*TASK DETAILS:* Each line of the data below that carries the word "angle" needs to be copied.
※
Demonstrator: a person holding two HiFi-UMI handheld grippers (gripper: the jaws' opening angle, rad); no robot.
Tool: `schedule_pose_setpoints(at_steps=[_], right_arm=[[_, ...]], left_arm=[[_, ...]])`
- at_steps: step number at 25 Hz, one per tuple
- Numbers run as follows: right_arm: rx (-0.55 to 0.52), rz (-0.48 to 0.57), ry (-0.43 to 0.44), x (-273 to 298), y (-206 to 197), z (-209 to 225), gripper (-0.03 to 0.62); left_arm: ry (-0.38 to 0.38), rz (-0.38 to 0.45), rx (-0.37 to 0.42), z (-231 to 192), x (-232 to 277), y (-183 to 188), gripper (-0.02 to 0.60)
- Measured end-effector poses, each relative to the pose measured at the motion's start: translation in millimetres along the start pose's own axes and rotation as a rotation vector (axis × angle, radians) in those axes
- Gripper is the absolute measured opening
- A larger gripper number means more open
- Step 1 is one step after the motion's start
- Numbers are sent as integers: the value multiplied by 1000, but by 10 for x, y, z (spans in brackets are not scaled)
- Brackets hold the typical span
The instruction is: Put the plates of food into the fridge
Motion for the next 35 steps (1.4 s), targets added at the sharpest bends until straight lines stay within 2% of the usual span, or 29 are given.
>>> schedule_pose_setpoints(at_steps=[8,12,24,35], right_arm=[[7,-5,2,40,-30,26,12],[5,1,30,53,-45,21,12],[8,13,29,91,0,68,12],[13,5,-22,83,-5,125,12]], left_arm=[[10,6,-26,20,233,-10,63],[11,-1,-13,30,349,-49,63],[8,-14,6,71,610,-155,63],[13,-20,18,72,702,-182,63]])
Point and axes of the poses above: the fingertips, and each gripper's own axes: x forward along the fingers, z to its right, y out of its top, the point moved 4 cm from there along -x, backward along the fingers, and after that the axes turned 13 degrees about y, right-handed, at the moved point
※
*FINAL ANSWER:*
Demonstrator: a person holding two HiFi-UMI handheld grippers (gripper: the jaws' opening angle, rad); no robot.
- Measured end-effector poses, each relative to the pose measured at the motion's start: translation in millimetres along the start pose's own axes and rotation as a rotation vector (axis × angle, radians) in those axes

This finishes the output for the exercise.